Tuesday, July 29, 2008

For God Alone

"For God alone, O my soul, wait in silence, for my hope is from him. He only is my rock and my salvation, my fortress; I shall not be shaken."

Psalms 62:5&6

Just a quick, simple meditation tonight. What are you waiting for? A new job? More money? Perhaps you are waiting for things to improve financially at your church even? Maybe you are still waiting for the right guy or girl to walk into your life and make everything right and "complete." Perhaps illness has beset you and you await that final relief/cure.

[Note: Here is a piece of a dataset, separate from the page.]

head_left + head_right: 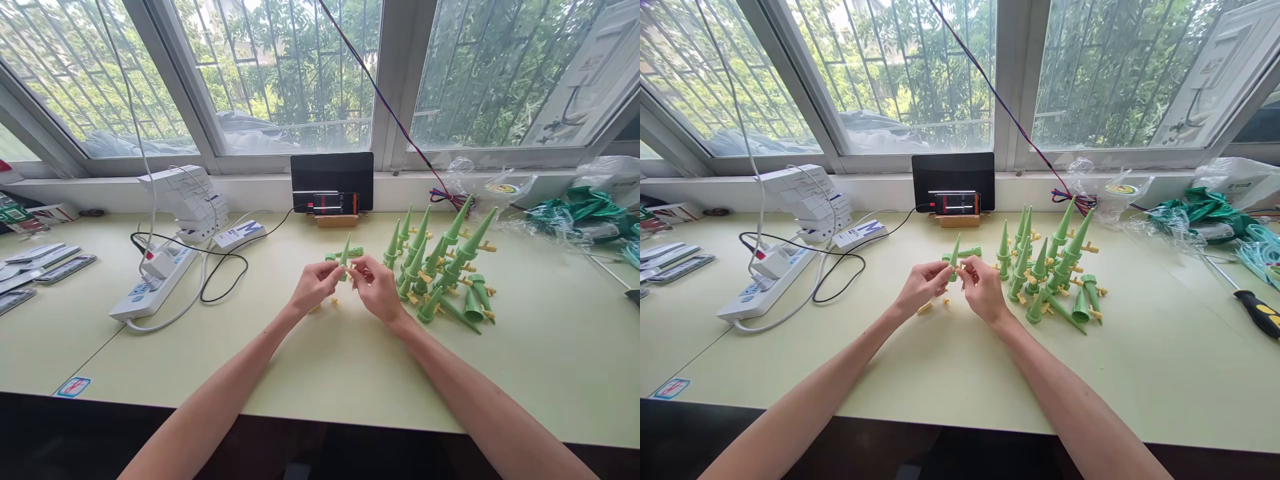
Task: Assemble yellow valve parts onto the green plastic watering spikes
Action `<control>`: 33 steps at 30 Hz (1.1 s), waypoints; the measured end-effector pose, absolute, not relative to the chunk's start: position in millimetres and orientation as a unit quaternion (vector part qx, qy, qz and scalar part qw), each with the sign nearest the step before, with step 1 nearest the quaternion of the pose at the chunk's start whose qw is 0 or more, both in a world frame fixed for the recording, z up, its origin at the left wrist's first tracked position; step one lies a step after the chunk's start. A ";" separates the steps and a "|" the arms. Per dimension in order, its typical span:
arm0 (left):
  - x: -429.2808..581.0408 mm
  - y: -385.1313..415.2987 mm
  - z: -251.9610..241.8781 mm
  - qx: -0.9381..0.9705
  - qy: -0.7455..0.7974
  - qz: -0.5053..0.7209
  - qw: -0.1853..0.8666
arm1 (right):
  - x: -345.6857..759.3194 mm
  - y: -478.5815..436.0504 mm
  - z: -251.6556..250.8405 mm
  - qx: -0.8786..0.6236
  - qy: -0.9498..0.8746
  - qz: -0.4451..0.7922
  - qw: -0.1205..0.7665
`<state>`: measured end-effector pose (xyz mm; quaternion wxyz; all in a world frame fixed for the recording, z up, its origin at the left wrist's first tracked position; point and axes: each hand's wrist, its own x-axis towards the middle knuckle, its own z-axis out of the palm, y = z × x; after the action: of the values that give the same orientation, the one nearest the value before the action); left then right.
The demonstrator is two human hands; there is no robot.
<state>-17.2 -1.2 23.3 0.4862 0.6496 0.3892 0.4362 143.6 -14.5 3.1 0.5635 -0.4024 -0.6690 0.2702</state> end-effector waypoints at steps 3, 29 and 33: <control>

True, I desire things for my life as well, but I do not wait for them. No, for God alone we must wait, in silence and in peace. Our hope is from Him and in Him. It is He alone who is our solid, unchanging and unmoving foundation. He alone is our rescuer in times of need.

For those of you who have read or seen the Lord of the Rings, bring to your mind an image of Helm's Deep and the Battle of the Hornburg. God is that great impenetrable fortress, but greater. He is also our salvation, when all hope seems gone. Whenever I see the scene in the second of the Lord of the Rings movies where Gandalf comes riding in at the dawn of the third day (sound familiar) and descends down the hill on a white horse with thousands of soldiers behind him blinding the enemy and bringing hope to the hopeless in Helm's Deep, I cry.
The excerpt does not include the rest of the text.